While this filter gets high ratings on the REI website AND it was chosen by the US Marines, I was not pleased.  It's slower than other models, and it seemed finicky, not wanting to pump properly on the second time we used it.  The intake valve was staying open so that when I compressed the lever, water went back OUT the intake tube rather than into the bag.  Pain. In. The. Ass.  We had problems, as you know, with the MSR Sweetwater system:

The problems, however, were my fault.  The main issue seems to be that the ceramic filter was wet, and then we had some hard freezing nights, which cracked the ceramic. Note to readers and self:  When the filter ain't totally dried out, keep it close on cold nights.  We've always liked this filter and never had problems in the past, so I returned the MiniWorks EX (thanks, REI), and replaced it with a new Sweetwater.  These are lighter, pump more easily, and have fewer moving parts than the MiniWorks.  With the adapter, it can be attached to virtually any container.  We'll stick with this from now on.  After The Time of Hurling, we never needed the filter again, but we will have other trips.  Check 'em out.

I think that covers some of the key players.  Jodi was very pleased with her sleeping bag system comprised of two ultralite Mont Bell down sleeping bags.  This was handy for dialing in sleeping temps, although Django was known to take a little too much of the cover bag on some nights, the sneaky hound.  I use an REI "Sub Kilo" 20 deg. F. down bag, which I've had for five years.  It seems to be losing some of its loft, but I was generally comfortable most of the time.  Our tires were strong performers too: Schlwalbe Marathon Racers, Performance Series.  I think most of the Racers are of this new style.  We had only six flats for the whole tour, and all of these but one came after we'd put more than 2,000 miles on the skins.

Saturday, November 10, 2012

I'm baaaaaaaack!

After three months of touring the Rocky Mountains from Jasper, Alberta (up there in Canada, don'tcha know), to Mexico, we're all back here in the lawless border regions of Tehachistan.  The fangs of winter are nipping at the heels of fall with the first snow of the season dusting the peaks.  I gaze in amazement at the weather forecast for Jasper: A low of -7 deg.

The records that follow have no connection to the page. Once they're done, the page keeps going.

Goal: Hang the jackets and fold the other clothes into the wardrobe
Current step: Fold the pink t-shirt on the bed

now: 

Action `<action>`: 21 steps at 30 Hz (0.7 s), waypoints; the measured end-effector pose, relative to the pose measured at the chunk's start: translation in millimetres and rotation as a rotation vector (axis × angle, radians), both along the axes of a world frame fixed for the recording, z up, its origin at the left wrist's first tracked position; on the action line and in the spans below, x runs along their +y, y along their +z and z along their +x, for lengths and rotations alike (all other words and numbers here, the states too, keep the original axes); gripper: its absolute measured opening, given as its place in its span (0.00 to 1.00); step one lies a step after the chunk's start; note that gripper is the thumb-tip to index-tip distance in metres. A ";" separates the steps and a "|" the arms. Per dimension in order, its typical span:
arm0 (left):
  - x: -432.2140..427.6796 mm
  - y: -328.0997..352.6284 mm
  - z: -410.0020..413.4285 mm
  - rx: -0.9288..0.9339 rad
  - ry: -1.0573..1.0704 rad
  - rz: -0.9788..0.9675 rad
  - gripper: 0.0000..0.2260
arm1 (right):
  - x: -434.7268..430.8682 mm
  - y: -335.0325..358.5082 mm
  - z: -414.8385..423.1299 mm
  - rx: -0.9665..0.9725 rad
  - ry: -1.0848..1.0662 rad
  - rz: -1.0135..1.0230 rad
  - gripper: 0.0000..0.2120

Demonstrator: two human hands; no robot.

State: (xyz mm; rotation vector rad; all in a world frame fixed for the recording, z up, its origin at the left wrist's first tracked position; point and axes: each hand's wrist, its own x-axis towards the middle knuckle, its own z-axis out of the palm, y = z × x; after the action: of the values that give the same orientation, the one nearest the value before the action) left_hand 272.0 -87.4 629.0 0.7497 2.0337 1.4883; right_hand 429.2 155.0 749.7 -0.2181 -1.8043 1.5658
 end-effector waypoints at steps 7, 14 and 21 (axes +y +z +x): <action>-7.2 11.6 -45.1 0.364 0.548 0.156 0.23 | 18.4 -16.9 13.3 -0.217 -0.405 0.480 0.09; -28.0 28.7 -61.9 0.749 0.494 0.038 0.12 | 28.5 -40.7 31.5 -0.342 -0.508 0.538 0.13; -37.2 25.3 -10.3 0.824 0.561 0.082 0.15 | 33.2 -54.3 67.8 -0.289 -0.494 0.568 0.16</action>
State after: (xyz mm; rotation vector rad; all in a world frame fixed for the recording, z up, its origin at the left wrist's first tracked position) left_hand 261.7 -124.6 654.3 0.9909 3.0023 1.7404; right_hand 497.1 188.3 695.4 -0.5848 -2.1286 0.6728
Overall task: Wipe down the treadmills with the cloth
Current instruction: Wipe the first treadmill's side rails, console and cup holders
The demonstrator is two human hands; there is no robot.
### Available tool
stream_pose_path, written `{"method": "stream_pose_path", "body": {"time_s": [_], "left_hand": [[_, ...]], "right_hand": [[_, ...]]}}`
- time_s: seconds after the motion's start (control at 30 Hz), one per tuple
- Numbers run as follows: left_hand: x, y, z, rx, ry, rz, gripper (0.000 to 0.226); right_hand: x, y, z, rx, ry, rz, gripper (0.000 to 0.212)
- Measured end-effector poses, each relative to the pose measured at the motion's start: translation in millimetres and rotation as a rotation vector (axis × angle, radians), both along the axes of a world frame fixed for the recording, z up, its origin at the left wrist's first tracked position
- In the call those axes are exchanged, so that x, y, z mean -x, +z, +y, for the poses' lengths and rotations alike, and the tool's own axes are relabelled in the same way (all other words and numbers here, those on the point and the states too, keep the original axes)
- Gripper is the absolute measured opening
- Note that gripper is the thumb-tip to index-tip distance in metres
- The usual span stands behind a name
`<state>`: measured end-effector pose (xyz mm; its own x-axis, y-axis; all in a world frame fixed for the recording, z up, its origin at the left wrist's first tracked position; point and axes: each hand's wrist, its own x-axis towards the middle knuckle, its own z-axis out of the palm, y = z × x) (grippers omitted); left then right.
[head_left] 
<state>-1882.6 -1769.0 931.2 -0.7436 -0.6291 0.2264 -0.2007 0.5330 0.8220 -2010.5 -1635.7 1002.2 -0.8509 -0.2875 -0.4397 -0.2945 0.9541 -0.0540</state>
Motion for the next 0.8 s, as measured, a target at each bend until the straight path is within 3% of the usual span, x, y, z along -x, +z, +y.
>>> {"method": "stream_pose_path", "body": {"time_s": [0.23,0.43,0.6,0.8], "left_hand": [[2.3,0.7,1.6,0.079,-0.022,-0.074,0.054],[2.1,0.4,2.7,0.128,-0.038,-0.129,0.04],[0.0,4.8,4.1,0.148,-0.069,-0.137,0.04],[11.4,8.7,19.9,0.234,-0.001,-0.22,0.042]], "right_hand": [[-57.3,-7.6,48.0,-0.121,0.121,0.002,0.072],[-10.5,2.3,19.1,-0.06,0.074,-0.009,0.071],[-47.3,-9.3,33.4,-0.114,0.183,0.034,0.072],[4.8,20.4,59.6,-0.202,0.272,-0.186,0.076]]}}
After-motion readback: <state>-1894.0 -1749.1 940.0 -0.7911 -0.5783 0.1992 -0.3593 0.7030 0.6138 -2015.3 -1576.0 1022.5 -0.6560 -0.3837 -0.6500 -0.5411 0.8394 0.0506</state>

F.!  It's good to be in the south, so to speak.  For those who didn't get the news, here's the link to the journal for the big tour:

Divide by Three

I will be making a few more posts on that journal to wrap things up--some general considerations and gear reviews.  There will still be plenty of cycling in our future, but we're both interested in regaining our rock climbing chops.  For me personally, I have a specific big climbing goal I want to achieve in 2013, which will be the subject of a post coming to this blog soon.